Order through Concatenation
April 25, 2020, 6:51 p.m.
I had an idea for another "spring cleaning" project that involved concatenating many text files that grew too numerous and unmanageable. I wanted a unified file that took all these text files, listed them in a table of contents, then in descending modified by date order, their contents listed with each file being bracketed and its title and modified date right above.
Initially I hardcoded a test folder path with 10 text files to guide my results. Using Python's "os" module, I was able to set the directory to pull from, then create a file list based on my sorted descending filter as follows:
fileList = sorted(filter(os.path.isfile, os.listdir('.')), key=os.path.getmtime, reverse=True)I wanted the concatenated file list to save in the directroy it was called from with a custom name and today's date.

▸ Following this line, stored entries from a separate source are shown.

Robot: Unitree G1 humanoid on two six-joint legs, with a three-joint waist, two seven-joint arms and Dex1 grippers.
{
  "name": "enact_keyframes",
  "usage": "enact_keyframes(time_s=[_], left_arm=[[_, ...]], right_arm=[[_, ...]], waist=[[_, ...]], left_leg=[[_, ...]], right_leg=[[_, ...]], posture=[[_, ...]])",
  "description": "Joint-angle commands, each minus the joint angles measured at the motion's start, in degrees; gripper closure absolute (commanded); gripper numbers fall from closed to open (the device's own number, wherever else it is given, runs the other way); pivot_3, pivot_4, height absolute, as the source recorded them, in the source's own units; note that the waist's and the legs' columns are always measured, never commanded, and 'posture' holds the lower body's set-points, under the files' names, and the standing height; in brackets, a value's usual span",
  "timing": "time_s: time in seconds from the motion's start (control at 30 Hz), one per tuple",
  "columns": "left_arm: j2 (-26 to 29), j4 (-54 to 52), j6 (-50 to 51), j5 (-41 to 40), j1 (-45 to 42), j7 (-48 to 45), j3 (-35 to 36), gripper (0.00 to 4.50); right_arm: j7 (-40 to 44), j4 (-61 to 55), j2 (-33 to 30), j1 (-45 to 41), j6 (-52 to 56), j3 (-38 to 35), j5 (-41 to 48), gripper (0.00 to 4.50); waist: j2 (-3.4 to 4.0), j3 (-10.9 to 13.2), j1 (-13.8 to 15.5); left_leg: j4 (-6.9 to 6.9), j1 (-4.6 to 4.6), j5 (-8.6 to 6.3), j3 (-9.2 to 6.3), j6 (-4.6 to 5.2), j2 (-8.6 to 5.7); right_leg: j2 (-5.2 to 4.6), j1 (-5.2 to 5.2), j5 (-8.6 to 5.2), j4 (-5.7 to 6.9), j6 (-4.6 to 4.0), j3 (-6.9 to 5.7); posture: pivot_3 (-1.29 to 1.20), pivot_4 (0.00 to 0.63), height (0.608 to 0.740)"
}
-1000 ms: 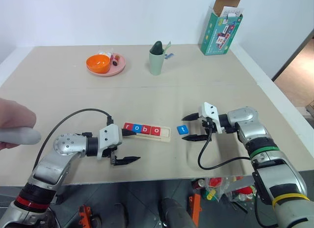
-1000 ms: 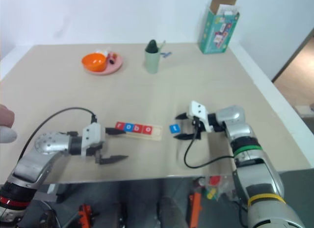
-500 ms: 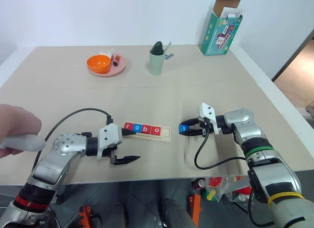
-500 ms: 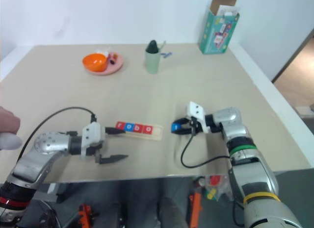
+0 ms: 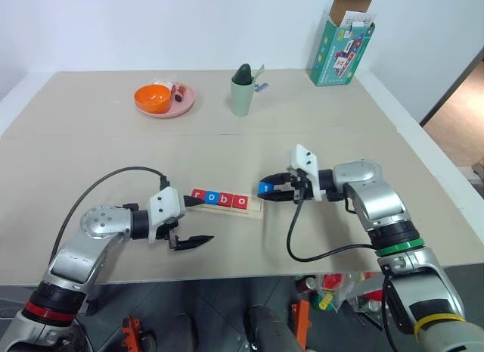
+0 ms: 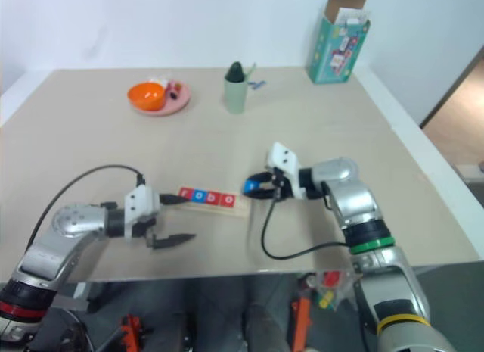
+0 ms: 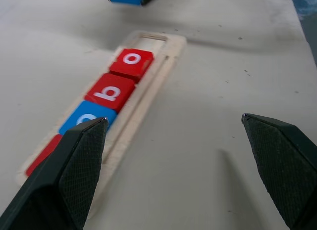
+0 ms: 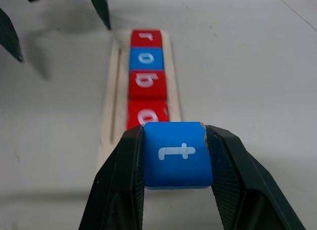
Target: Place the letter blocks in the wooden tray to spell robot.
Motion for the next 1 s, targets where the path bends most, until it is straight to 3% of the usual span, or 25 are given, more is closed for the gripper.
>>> enact_keyframes(time_s=[0.03,1.0], left_arm=[[-0.7,-0.6,0.5,-1.8,-0.5,0.7,2.0,0.0],[-0.5,-1.8,0.5,-1.4,0.5,1.4,1.8,0.0]], right_arm=[[-2.1,-3.3,-0.4,0.8,1.1,1.2,-1.3,3.27],[-3.9,0.1,2.1,-0.6,-0.7,3.8,-3.8,3.27]], waist=[[0.0,0.0,0.0],[0.0,0.0,0.0]], left_leg=[[0.02,-0.01,0.0,0.01,0.0,0.0],[0.02,-0.02,0.0,0.0,0.0,0.02]], right_leg=[[-0.01,0.0,0.0,0.0,0.0,0.01],[0.02,0.0,0.12,-0.02,0.2,-0.02]], posture=[[0.0,0.15,0.74],[0.0,0.15,0.74]])
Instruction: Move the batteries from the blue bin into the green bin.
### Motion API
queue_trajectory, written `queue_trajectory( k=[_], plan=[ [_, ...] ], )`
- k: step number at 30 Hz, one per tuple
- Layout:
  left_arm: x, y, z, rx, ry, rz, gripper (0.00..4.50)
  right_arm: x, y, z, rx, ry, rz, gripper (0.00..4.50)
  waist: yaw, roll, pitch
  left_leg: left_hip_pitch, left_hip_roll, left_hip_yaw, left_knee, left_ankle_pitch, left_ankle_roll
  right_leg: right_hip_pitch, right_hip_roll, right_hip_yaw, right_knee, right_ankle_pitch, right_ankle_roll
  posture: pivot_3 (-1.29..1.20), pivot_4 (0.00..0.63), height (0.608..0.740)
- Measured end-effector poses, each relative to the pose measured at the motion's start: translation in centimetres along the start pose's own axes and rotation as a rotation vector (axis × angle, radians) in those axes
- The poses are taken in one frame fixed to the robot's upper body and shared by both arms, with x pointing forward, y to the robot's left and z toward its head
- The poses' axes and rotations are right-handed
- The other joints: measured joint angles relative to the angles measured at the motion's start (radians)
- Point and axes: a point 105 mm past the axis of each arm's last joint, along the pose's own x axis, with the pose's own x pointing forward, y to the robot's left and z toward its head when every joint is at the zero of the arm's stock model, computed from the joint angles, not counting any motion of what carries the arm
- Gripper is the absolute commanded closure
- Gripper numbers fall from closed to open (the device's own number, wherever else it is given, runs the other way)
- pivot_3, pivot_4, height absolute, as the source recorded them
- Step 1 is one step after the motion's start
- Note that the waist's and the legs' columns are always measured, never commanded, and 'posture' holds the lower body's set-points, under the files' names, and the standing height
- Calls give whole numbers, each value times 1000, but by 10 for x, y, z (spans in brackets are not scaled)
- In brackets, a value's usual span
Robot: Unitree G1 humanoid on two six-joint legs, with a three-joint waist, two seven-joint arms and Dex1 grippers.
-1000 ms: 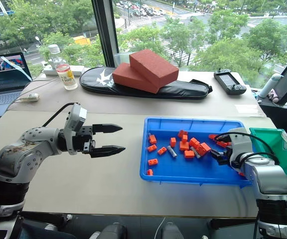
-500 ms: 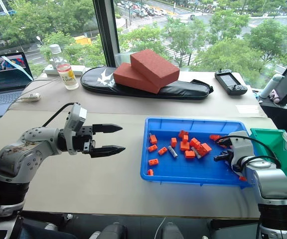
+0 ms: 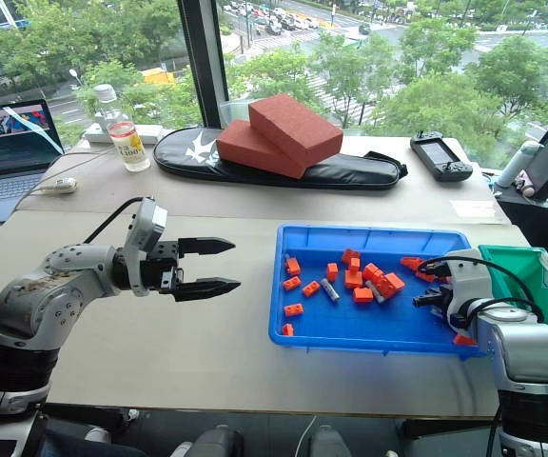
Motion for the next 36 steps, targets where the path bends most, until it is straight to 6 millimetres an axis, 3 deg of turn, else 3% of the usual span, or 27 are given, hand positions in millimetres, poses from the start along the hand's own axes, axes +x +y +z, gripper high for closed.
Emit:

This snippet would help me achieve that:
today = str(datetime.today().strftime('%Y-%m-%d'))
fileName = dir_path + "\\" + txtName + " " + today + ".txt"
With the directory, file list and filename setup, it was time to create my table of contents with every file name.
with open(fileName, "a", encoding="utf-8") as concatFile:On running the app to this point I was able to generate a text file that gave me all files listed in descending order from modified date. The next part tripped me up initially because of how I wanted the file contents listed.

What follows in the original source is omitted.